User-Agent: Mozilla Thunderbird
Cancel-Lock: sha1:emJVrpGkHDBBZI2m0ToXufHFnho=
In-Reply-To: <BP4uP.273689$6Mub.167898@fx45.iad>
Content-Language: en-US
Bytes: 9371

On 2/21/2025 1:51 PM, EricP wrote:
> BGB wrote:
>>
>> Can note that the latency of carry-select adders is a little weird:
>>   16/32/64: Latency goes up steadily;
>>     But, still less than linear;
>>   128-bit: Only slightly more latency than 64-bit.
>>
>> The best I could find in past testing was seemingly 16-bit chunks for 
>> normal adding. Where, 16-bits seemed to be around the break-even 
>> between the chained CARRY4's and the Carry-Select (CS being slower 
>> below 16 bits).
>>
>> But, for a 64-bit adder, still basically need to give it a clock-cycle 
>> to do its thing. Though, not like 32 is particularly fast either; 
>> hence part of the whole 2 cycle latency on ALU ops thing. Mostly has 
>> to do with ADD/SUB (and CMP, which is based on SUB).
>>
>>
>> Admittedly part of why I have such mixed feelings on full compare-and- 
>> branch:
>>   Pro: It can offer a performance advantage (in terms of per-clock);
>>   Con: Branch is now beholden to the latency of a Subtract.
> 
> IIRC your cpu clock speed is about 75 MHz (13.3 ns)
> and you are saying it takes 2 clocks for a 64-bit ADD.
> 

The 75MHz was mostly experimental, mostly I am running at 50MHz because 
it is easier (a whole lot of corners need to be cut for 75MHz, so often 
overall performance ended up being worse).


Via the main ALU, which also shares the logic for SUB and CMP and similar...

Generally, I give more or less a full cycle for the ADD to do its thing, 
with the result presented to the outside world on the second cycle, 
where it can go through the register forwarding chains and similar.

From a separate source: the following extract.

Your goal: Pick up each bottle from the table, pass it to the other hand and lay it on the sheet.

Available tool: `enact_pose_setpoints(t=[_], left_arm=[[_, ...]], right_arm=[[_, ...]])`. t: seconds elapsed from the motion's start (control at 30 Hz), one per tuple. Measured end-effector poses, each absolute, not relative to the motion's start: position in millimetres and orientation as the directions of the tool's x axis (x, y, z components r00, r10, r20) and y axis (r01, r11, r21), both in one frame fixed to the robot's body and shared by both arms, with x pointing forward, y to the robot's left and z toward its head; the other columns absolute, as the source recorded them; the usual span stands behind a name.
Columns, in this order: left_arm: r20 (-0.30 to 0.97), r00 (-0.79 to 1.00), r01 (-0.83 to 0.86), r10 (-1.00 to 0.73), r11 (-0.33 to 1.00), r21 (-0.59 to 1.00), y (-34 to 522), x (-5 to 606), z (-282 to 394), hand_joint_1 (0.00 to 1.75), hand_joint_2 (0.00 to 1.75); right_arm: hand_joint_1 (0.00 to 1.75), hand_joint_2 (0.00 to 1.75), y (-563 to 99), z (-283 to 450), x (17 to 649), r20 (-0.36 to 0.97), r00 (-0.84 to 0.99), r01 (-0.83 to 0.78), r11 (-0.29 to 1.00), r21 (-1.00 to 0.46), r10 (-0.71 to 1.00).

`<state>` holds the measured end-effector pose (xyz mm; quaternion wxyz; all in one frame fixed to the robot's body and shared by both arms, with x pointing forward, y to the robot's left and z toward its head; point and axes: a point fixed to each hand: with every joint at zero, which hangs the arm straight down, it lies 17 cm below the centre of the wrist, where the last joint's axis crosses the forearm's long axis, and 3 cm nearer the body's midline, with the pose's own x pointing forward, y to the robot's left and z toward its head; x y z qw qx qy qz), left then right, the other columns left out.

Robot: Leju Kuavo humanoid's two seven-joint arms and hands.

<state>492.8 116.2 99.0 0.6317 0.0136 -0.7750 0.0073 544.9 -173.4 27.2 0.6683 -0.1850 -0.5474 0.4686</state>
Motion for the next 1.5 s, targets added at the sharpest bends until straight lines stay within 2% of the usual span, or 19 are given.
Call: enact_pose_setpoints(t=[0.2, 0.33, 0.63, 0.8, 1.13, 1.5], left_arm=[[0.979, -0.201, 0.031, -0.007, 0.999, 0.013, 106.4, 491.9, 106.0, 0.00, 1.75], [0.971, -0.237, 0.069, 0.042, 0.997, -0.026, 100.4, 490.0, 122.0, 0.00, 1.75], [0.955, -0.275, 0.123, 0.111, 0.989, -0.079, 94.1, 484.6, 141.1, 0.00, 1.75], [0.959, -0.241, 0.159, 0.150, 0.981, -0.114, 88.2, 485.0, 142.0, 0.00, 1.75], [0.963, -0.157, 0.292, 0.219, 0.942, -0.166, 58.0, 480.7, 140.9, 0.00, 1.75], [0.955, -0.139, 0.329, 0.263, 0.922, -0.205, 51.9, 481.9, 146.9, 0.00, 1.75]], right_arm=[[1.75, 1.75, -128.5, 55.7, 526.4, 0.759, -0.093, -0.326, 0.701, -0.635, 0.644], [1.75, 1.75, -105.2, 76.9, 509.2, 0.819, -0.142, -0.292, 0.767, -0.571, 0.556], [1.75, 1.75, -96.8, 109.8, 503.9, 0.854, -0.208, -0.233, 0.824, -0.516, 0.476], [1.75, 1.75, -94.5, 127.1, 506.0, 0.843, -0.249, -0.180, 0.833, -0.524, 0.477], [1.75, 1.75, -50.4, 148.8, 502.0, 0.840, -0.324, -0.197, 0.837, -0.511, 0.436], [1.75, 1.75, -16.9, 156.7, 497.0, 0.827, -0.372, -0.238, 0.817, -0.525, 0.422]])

This gives it a 2 cycle latency.

Operations with a 1 cycle latency need to feed their output directly 
into the register forwarding logic.


In a pseudocode sense, something like:
   tValB = IsSUB ? ~valB : valB;
   tAddA0={ 1'b0, valA[15:0] } + { 1'b0, tValB[15:0] } + 0;
   tAddA1={ 1'b0, valA[15:0] } + { 1'b0, tValB[15:0] } + 1;
   tAddB0={ 1'b0, valA[31:16] } + { 1'b0, tValB[31:16] } + 0;
   tAddB1={ 1'b0, valA[31:16] } + { 1'b0, tValB[31:16] } + 1;
   tAddC0=...
   ...
   tAddSbA = tCarryIn;
   tAddSbB = tAddSbA ? tAddA1[16] : tAddA0[16];
   tAddSbC = tAddSbB ? tAddB1[16] : tAddB0[16];
   ...
   tAddRes = {
      tAddSbD ? tAddD1[15:0] : tAddD0[15:0],
      tAddSbC ? tAddC1[15:0] : tAddC0[15:0],
      tAddSbB ? tAddB1[15:0] : tAddB0[15:0],
      tAddSbA ? tAddA1[15:0] : tAddA0[15:0]
   };


This works, but still need to ideally give it a full clock-cycle to do 
its work.



Note that one has to be careful with logic coupling, as if too many 
things are tied together, one may get a "routing congestion" warning 
message, and generally timing fails in this case...

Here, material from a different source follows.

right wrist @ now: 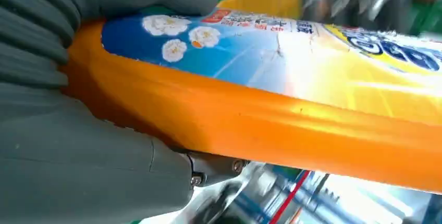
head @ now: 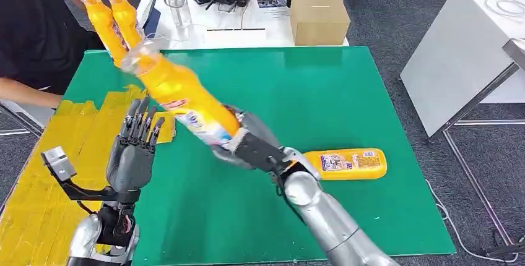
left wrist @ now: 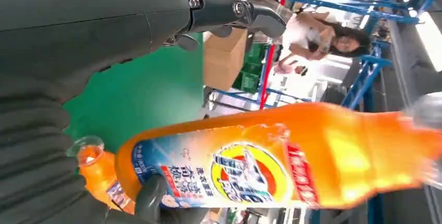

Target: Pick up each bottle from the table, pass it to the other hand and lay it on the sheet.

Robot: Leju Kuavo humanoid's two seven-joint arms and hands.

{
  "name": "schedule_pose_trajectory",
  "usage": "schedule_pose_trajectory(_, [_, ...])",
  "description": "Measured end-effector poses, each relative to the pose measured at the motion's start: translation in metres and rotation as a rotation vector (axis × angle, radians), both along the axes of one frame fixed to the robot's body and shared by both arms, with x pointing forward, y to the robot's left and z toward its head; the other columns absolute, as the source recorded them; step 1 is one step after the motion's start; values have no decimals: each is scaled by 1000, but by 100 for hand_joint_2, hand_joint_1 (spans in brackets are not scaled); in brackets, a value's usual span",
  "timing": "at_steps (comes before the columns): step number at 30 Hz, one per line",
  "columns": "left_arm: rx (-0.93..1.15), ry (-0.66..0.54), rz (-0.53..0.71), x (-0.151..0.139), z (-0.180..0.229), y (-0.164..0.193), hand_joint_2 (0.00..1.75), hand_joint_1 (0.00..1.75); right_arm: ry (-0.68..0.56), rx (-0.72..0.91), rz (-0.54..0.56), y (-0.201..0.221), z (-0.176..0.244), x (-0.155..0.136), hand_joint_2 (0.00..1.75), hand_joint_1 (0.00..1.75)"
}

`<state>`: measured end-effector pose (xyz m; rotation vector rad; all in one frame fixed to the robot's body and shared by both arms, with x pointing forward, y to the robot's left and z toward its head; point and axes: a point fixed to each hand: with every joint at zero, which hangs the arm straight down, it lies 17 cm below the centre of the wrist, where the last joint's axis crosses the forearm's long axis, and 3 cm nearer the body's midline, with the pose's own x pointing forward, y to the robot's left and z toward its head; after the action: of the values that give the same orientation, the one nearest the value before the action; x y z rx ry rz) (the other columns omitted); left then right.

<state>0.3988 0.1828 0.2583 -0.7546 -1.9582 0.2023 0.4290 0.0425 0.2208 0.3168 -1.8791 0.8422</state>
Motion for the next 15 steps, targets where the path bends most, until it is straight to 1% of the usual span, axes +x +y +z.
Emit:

Also, "inferring latch" warning is one of those "you really gotta go fix 
this" issues (both generally indicates Verilog bugs, and also negatively 
effects timing).


> I don't remember what Xilinx chip you are using but this paper describes
> how to do a 64-bit ADD at between 350 Mhz (2.8 ns) to 400 MHz (2.5 ns)
> on a Virtex-5:
> 
> A Fast Carry Chain Adder for Virtex-5 FPGAs, 2010
> https://scholar.archive.org/work/tz6fy2zm4fcobc6k7khsbwskh4/access/ 
> wayback/http://ece.gmu.edu:80/coursewebpages/ECE/ECE645/S11/projects/ 
> project_1_resources/Adders_MELECON_2010.pdf
> 

As for Virtex: I am not made of money...

Virtex tends to be absurdly expensive high-end FPGAs.
   Even the older Virtex chips are still absurdly expensive.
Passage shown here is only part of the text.